- _Your objective_:
Below are the records; copy out every line that holds the word "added".

Top of Extracted data

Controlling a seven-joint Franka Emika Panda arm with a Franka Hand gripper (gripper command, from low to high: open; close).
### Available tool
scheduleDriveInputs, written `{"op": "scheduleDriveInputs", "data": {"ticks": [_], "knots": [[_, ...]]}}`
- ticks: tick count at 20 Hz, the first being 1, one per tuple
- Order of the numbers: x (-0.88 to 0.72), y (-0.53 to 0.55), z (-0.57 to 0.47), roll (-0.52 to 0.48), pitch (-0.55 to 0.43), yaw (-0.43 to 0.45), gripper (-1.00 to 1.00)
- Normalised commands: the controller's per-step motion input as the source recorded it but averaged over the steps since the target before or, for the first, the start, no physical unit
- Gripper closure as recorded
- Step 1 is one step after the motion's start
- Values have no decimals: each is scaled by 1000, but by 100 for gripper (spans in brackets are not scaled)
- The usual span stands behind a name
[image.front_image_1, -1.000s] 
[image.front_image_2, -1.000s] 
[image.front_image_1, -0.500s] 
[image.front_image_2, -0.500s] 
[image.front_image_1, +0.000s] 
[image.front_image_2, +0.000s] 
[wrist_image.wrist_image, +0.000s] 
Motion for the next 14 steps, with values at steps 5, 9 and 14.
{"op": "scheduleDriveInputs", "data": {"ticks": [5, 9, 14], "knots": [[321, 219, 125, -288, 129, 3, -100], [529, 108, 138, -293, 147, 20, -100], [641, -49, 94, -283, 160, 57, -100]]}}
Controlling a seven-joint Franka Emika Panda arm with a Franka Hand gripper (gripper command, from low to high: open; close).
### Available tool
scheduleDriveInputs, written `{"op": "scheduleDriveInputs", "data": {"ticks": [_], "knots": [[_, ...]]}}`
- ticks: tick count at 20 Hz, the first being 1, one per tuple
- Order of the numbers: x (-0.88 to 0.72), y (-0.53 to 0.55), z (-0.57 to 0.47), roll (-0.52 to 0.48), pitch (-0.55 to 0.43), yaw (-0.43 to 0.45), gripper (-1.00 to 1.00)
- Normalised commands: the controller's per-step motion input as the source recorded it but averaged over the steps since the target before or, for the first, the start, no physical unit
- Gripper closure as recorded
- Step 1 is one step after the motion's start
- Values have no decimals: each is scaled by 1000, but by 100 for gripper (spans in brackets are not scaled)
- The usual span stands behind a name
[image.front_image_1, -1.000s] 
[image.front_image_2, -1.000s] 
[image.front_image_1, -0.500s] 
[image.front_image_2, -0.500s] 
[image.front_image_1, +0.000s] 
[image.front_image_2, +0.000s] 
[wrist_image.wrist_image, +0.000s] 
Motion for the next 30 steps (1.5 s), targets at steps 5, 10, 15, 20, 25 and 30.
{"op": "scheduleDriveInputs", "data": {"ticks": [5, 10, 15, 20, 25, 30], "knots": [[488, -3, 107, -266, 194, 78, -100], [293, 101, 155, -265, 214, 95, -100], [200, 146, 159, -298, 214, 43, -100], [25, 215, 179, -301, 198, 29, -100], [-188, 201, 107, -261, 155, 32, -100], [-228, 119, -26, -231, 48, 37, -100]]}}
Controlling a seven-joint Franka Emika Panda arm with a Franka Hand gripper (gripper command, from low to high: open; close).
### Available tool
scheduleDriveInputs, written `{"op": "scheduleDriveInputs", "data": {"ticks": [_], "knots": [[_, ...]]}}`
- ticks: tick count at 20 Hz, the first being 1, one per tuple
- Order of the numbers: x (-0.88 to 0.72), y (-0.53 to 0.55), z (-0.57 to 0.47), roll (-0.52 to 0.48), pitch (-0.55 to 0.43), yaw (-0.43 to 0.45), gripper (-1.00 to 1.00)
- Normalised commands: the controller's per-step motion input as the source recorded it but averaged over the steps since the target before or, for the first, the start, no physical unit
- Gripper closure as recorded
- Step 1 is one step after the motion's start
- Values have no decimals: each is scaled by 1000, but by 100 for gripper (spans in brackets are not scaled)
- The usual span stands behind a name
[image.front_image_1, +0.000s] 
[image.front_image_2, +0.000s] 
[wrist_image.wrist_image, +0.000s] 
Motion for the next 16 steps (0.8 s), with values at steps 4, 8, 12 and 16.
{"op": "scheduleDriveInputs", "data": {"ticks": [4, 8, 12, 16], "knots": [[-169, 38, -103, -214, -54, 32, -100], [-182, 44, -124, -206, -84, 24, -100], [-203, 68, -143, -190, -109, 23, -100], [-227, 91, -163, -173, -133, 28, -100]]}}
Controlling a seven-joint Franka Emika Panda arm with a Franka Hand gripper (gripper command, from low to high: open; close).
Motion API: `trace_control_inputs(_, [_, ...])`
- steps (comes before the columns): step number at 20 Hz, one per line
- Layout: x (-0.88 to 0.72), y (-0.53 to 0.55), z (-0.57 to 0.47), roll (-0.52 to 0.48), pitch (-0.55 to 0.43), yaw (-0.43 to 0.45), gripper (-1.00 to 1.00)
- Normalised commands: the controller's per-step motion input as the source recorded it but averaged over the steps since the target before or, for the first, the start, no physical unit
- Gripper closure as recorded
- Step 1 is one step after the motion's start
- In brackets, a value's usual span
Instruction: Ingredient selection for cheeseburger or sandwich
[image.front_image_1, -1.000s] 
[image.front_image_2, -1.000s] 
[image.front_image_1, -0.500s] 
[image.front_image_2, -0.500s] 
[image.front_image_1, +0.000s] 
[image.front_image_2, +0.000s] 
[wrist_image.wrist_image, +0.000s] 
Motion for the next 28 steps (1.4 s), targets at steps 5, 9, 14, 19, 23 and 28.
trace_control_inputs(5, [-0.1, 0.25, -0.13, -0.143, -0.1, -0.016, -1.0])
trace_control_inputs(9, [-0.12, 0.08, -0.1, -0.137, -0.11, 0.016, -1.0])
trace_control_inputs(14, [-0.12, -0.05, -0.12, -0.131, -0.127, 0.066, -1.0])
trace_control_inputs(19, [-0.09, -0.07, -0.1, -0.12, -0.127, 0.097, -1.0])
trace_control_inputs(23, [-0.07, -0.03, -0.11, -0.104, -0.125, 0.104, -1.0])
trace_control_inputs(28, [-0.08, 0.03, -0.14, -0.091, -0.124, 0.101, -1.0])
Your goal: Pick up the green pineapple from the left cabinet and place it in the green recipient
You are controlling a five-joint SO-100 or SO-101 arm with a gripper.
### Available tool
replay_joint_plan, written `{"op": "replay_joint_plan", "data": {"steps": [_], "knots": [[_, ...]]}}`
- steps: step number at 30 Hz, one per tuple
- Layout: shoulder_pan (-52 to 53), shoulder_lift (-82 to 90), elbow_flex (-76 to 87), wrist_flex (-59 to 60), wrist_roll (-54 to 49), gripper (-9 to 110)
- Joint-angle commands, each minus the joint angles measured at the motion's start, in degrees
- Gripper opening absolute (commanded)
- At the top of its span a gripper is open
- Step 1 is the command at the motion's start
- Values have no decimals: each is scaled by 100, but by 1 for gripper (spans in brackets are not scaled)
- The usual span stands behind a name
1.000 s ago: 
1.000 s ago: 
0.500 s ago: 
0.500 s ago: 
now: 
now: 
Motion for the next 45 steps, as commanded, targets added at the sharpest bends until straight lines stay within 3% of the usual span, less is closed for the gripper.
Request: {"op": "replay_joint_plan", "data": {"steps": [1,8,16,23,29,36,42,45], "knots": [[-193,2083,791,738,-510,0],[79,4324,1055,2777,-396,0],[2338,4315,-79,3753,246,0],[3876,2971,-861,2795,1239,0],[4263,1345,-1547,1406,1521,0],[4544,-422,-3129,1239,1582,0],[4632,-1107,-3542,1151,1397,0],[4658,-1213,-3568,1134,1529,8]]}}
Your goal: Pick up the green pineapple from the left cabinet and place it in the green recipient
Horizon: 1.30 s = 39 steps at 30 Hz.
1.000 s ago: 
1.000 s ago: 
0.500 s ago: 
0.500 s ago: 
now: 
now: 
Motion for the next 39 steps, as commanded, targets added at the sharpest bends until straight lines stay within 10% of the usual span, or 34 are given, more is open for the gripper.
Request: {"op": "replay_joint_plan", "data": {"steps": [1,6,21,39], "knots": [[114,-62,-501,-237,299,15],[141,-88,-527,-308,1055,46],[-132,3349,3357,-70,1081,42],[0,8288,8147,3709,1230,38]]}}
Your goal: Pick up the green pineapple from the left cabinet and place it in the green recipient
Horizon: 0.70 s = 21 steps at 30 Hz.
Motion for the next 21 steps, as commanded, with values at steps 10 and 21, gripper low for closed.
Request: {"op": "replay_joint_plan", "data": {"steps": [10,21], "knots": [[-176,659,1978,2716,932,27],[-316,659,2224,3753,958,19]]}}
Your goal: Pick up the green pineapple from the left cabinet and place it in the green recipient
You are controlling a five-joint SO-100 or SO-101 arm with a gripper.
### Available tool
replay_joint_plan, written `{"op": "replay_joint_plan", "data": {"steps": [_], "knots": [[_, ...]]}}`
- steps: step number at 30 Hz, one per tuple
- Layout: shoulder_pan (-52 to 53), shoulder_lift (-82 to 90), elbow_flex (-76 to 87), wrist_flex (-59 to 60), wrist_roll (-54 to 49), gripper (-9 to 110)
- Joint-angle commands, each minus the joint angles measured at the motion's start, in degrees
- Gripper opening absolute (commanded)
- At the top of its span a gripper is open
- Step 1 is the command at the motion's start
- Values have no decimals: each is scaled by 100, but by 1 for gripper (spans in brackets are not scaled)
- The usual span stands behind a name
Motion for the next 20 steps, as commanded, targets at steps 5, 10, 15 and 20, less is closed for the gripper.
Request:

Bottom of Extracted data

- _Exercise result_:
Motion for the next 45 steps, as commanded, targets added at the sharpest bends until straight lines stay within 3% of the usual span, less is closed for the gripper.
Motion for the next 39 steps, as commanded, targets added at the sharpest bends until straight lines stay within 10% of the usual span, or 34 are given, more is open for the gripper.

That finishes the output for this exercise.